• [INSTRUCTIONS FOR THE TASK]
Go through the listing and copy each line that has the string "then" in it.

• [DATASET CONTENT]
· · ·
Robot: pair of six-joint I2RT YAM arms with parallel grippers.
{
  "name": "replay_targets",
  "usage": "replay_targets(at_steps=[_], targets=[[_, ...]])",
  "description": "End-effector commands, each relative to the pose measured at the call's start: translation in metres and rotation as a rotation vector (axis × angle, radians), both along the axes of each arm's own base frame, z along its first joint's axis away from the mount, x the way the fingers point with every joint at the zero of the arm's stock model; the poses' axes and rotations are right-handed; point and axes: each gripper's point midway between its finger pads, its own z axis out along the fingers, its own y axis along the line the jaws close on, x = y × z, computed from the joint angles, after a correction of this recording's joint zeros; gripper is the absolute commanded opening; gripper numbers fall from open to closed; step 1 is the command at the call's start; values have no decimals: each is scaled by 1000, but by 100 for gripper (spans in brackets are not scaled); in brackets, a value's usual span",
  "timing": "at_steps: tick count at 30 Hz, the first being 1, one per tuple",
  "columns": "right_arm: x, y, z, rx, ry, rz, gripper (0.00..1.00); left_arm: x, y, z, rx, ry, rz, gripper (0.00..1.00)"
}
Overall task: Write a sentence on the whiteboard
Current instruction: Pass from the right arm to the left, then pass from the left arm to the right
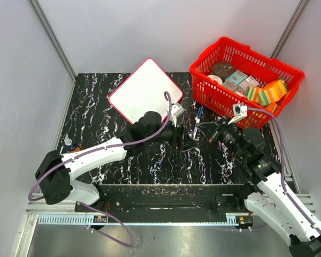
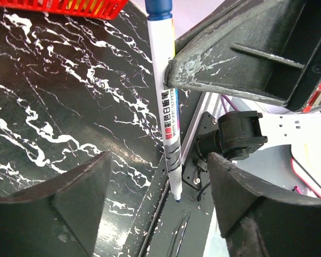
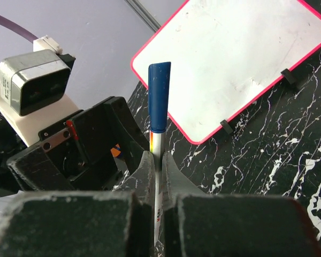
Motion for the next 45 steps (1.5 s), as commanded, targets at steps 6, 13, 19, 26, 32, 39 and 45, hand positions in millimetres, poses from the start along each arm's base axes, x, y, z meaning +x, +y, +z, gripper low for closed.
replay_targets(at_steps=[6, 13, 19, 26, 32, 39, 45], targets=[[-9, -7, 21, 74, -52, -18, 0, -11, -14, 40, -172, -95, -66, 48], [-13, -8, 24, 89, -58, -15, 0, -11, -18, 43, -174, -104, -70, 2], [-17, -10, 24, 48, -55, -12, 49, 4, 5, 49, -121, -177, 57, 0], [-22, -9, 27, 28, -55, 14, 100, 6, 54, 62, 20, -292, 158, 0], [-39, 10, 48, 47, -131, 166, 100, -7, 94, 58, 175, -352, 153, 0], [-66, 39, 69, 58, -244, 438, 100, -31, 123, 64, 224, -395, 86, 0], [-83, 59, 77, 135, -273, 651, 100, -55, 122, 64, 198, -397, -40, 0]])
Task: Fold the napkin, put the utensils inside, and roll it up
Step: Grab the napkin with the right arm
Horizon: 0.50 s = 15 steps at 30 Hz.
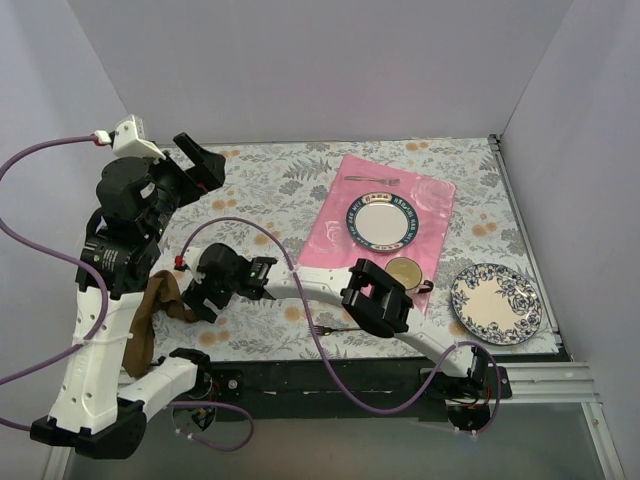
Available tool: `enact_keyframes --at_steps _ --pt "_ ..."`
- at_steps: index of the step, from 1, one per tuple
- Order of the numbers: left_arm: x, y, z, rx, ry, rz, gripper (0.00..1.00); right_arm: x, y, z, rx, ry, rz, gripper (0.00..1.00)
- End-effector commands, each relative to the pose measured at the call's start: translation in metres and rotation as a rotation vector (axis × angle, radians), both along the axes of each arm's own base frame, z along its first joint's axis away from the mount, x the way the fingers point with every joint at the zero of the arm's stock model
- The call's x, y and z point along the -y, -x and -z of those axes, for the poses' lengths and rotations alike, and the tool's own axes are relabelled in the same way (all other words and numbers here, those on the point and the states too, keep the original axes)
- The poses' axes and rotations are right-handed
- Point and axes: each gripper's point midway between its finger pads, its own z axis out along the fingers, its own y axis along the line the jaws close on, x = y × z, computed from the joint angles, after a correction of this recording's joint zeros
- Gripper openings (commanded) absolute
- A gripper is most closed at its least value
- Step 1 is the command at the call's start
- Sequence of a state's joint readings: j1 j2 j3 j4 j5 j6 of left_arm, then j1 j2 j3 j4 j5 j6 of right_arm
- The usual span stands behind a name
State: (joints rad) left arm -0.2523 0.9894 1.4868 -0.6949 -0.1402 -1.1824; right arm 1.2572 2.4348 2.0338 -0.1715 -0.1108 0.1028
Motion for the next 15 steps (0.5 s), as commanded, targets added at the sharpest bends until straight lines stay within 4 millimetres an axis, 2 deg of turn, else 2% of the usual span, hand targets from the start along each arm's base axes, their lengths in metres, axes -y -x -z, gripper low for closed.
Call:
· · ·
• [ANSWER SPACE]
Current instruction: Pass from the right arm to the left, then pass from the left arm to the right
- Sequence of a state's joint readings: j1 j2 j3 j4 j5 j6 of left_arm, then j1 j2 j3 j4 j5 j6 of right_arm

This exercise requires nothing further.